### How to complete this task
Please return each line of the listing exactly as given.

Material provided below:

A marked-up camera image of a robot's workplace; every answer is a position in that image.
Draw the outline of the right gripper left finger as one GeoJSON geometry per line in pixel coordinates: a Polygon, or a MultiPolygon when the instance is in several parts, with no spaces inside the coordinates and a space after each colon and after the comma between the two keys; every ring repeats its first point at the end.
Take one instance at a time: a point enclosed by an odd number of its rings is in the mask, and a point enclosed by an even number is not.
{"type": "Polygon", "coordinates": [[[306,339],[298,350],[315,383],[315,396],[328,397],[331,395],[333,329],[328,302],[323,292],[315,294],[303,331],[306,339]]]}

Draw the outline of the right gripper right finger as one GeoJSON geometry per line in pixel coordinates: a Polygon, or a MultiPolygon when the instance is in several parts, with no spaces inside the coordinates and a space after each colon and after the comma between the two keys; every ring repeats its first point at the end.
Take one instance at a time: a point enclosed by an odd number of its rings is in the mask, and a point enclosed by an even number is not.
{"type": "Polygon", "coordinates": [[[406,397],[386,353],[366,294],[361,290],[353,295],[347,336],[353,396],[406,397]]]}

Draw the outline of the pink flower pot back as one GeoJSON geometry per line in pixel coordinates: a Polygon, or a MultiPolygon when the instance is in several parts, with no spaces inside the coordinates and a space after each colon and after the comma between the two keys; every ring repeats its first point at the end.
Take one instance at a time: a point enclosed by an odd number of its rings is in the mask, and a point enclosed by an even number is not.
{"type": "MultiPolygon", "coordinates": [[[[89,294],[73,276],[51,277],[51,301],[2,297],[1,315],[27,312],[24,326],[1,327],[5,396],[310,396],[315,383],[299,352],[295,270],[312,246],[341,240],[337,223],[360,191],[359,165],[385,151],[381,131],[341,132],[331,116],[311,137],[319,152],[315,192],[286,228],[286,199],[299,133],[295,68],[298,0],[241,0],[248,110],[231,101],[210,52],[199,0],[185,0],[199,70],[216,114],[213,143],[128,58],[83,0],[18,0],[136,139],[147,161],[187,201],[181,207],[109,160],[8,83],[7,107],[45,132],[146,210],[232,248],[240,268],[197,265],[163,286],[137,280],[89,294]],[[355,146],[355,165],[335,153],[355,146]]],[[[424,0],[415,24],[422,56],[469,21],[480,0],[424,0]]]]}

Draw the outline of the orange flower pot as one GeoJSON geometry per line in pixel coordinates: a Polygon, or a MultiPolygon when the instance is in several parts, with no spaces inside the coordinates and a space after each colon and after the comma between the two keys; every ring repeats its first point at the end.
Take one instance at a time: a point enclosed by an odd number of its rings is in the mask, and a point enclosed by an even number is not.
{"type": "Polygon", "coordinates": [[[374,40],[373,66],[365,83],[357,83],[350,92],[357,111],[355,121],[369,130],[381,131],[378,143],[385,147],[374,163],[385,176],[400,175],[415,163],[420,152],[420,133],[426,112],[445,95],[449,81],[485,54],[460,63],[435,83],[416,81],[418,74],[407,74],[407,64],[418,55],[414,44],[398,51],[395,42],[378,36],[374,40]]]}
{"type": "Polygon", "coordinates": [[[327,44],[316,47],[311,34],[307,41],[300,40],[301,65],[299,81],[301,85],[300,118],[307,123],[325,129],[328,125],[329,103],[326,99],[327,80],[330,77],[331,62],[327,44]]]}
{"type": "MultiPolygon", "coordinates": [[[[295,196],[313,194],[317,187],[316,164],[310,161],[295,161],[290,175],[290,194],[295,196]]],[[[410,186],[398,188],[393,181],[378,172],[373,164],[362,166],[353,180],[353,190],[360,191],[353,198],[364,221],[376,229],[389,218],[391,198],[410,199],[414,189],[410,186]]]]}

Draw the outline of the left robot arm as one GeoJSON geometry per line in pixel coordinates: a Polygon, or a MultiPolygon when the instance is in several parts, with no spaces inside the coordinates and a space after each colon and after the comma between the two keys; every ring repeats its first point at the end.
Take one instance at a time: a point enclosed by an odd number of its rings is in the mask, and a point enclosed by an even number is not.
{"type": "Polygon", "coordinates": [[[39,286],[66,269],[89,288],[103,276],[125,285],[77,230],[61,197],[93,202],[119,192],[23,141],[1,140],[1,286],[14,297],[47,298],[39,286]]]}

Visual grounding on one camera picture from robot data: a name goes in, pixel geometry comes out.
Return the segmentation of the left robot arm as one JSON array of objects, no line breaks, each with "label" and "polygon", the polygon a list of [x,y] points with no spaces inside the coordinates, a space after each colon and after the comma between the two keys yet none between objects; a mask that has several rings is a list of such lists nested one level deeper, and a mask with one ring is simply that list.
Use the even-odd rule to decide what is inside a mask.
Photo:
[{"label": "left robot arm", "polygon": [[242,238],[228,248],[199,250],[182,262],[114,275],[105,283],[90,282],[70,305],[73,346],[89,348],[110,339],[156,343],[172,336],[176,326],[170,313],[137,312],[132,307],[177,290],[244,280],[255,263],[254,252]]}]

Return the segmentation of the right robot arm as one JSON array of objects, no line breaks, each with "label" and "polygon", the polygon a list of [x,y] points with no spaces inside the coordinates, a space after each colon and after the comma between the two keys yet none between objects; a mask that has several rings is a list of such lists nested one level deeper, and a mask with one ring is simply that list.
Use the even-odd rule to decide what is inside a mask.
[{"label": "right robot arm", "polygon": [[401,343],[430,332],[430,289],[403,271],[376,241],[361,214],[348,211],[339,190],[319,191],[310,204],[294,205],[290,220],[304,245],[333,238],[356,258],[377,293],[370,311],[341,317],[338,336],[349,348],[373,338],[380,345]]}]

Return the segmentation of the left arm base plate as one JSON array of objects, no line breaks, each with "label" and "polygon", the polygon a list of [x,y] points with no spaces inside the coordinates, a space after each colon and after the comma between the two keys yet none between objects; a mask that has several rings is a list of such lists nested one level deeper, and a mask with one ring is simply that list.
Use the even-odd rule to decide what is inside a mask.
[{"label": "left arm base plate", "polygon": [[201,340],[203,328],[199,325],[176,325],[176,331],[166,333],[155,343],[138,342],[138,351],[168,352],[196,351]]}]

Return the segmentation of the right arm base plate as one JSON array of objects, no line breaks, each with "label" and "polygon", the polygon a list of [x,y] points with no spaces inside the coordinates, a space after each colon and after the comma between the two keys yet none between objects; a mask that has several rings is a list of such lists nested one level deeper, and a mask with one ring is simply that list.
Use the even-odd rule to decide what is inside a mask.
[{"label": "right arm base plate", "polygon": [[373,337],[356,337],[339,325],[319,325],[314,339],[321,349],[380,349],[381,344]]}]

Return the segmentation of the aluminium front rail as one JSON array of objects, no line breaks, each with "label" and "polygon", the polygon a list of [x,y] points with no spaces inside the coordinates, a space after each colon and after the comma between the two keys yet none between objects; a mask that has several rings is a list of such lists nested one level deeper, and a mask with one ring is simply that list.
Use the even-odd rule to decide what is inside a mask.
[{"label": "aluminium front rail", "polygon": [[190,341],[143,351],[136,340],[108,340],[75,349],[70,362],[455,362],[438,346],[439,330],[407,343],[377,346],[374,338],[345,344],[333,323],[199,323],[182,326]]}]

End of Material provided.

### Exercise response
A marked-up camera image of a robot's workplace; every answer is a position in that image.
Draw the outline of the right gripper left finger as one GeoJSON geometry per line in pixel coordinates: a Polygon, or a MultiPolygon when the instance is in several parts, with no spaces inside the coordinates and a space after each colon and after the comma between the two keys; every ring repeats its first point at the end.
Take one instance at a time: a point enclosed by an odd number of its rings is in the mask, and a point enclosed by an even number is not.
{"type": "Polygon", "coordinates": [[[306,339],[298,350],[315,383],[315,396],[328,397],[331,395],[333,329],[328,302],[323,292],[315,294],[303,331],[306,339]]]}

Draw the outline of the right gripper right finger as one GeoJSON geometry per line in pixel coordinates: a Polygon, or a MultiPolygon when the instance is in several parts, with no spaces inside the coordinates and a space after each colon and after the comma between the two keys; every ring repeats its first point at the end.
Take one instance at a time: a point enclosed by an odd number of its rings is in the mask, and a point enclosed by an even number is not.
{"type": "Polygon", "coordinates": [[[406,397],[386,353],[366,294],[361,290],[353,295],[347,336],[353,396],[406,397]]]}

Draw the outline of the pink flower pot back as one GeoJSON geometry per line in pixel coordinates: a Polygon, or a MultiPolygon when the instance is in several parts, with no spaces inside the coordinates and a space after each colon and after the comma between the two keys; every ring repeats its first point at the end.
Take one instance at a time: a point enclosed by an odd number of its rings is in the mask, and a point enclosed by an even number is not.
{"type": "MultiPolygon", "coordinates": [[[[89,294],[73,276],[51,277],[51,301],[2,297],[1,315],[27,312],[24,326],[1,327],[5,396],[310,396],[315,383],[299,352],[295,270],[312,246],[341,240],[337,223],[360,191],[359,165],[385,151],[381,131],[341,132],[331,116],[311,137],[319,152],[315,192],[286,228],[286,199],[299,133],[295,68],[298,0],[241,0],[248,110],[231,101],[210,52],[199,0],[185,0],[199,70],[216,114],[213,143],[128,58],[83,0],[18,0],[136,139],[147,161],[187,201],[181,207],[109,160],[8,83],[7,107],[45,132],[146,210],[232,248],[240,268],[197,265],[163,286],[137,280],[89,294]],[[355,146],[355,165],[335,153],[355,146]]],[[[424,0],[415,24],[422,56],[469,21],[480,0],[424,0]]]]}

Draw the outline of the orange flower pot as one GeoJSON geometry per line in pixel coordinates: a Polygon, or a MultiPolygon when the instance is in several parts, with no spaces inside the coordinates and a space after each colon and after the comma between the two keys; every ring repeats its first point at the end.
Take one instance at a time: a point enclosed by an odd number of its rings is in the mask, and a point enclosed by an even number is not.
{"type": "Polygon", "coordinates": [[[374,40],[373,66],[365,83],[357,83],[350,92],[357,111],[355,121],[369,130],[381,131],[378,143],[385,147],[374,163],[385,176],[400,175],[415,163],[420,152],[420,133],[426,112],[445,95],[449,81],[485,54],[460,63],[435,83],[416,81],[418,74],[407,74],[407,64],[418,55],[414,44],[398,51],[395,42],[378,36],[374,40]]]}
{"type": "Polygon", "coordinates": [[[327,44],[316,47],[311,34],[307,41],[300,40],[301,65],[299,81],[301,85],[300,118],[307,123],[325,129],[328,125],[329,103],[326,99],[327,80],[330,77],[331,62],[327,44]]]}
{"type": "MultiPolygon", "coordinates": [[[[295,196],[313,194],[317,187],[316,164],[310,161],[295,161],[290,175],[290,194],[295,196]]],[[[410,186],[398,188],[393,181],[378,172],[373,164],[362,166],[353,180],[353,190],[360,191],[353,198],[364,221],[376,229],[389,218],[391,198],[410,199],[414,189],[410,186]]]]}

Draw the outline of the left robot arm as one GeoJSON geometry per line in pixel coordinates: a Polygon, or a MultiPolygon when the instance is in several parts, with no spaces inside the coordinates and a space after each colon and after the comma between the two keys; every ring repeats its first point at the end.
Take one instance at a time: a point enclosed by an odd number of its rings is in the mask, and a point enclosed by an even number is not.
{"type": "Polygon", "coordinates": [[[39,286],[66,269],[89,288],[103,276],[125,285],[77,230],[61,197],[93,202],[119,192],[23,141],[1,140],[1,286],[14,297],[47,298],[39,286]]]}

Visual grounding on one camera picture from robot data: a name goes in, pixel geometry comes out.
Return the segmentation of the left robot arm as one JSON array of objects, no line breaks, each with "label" and "polygon", the polygon a list of [x,y] points with no spaces inside the coordinates, a space after each colon and after the comma between the two keys yet none between objects; a mask that has several rings is a list of such lists nested one level deeper, and a mask with one ring is simply that list.
Use the even-odd rule to decide what is inside a mask.
Photo:
[{"label": "left robot arm", "polygon": [[242,238],[228,248],[199,250],[182,262],[114,275],[105,283],[90,282],[70,305],[73,346],[89,348],[110,339],[156,343],[172,336],[176,326],[170,313],[137,312],[132,307],[177,290],[244,280],[255,263],[254,252]]}]

Return the segmentation of the right robot arm as one JSON array of objects, no line breaks, each with "label" and "polygon", the polygon a list of [x,y] points with no spaces inside the coordinates, a space after each colon and after the comma between the two keys yet none between objects; a mask that has several rings is a list of such lists nested one level deeper, and a mask with one ring is simply that list.
Use the even-odd rule to decide what is inside a mask.
[{"label": "right robot arm", "polygon": [[401,343],[430,332],[430,289],[403,271],[376,241],[361,214],[348,211],[339,190],[319,191],[310,204],[294,205],[290,220],[304,245],[333,238],[356,258],[377,293],[370,311],[341,317],[338,336],[349,348],[373,338],[380,345]]}]

Return the segmentation of the left arm base plate as one JSON array of objects, no line breaks, each with "label" and "polygon", the polygon a list of [x,y] points with no spaces inside the coordinates, a space after each colon and after the comma between the two keys yet none between objects; a mask that has several rings is a list of such lists nested one level deeper, and a mask with one ring is simply that list.
Use the even-odd rule to decide what is inside a mask.
[{"label": "left arm base plate", "polygon": [[201,340],[203,328],[199,325],[176,325],[176,331],[166,333],[155,343],[138,342],[138,351],[168,352],[196,351]]}]

Return the segmentation of the right arm base plate as one JSON array of objects, no line breaks, each with "label" and "polygon", the polygon a list of [x,y] points with no spaces inside the coordinates, a space after each colon and after the comma between the two keys yet none between objects; a mask that has several rings is a list of such lists nested one level deeper, and a mask with one ring is simply that list.
Use the even-odd rule to decide what is inside a mask.
[{"label": "right arm base plate", "polygon": [[373,337],[356,337],[339,325],[319,325],[314,339],[321,349],[380,349],[381,344]]}]

Return the segmentation of the aluminium front rail as one JSON array of objects, no line breaks, each with "label" and "polygon", the polygon a list of [x,y] points with no spaces inside the coordinates, a space after each colon and after the comma between the two keys yet none between objects; a mask that has several rings is a list of such lists nested one level deeper, and a mask with one ring is simply that list.
Use the even-odd rule to decide what is inside a mask.
[{"label": "aluminium front rail", "polygon": [[190,341],[143,351],[136,340],[108,340],[75,349],[70,362],[455,362],[438,346],[439,330],[407,343],[377,346],[374,338],[345,344],[333,323],[199,323],[182,326]]}]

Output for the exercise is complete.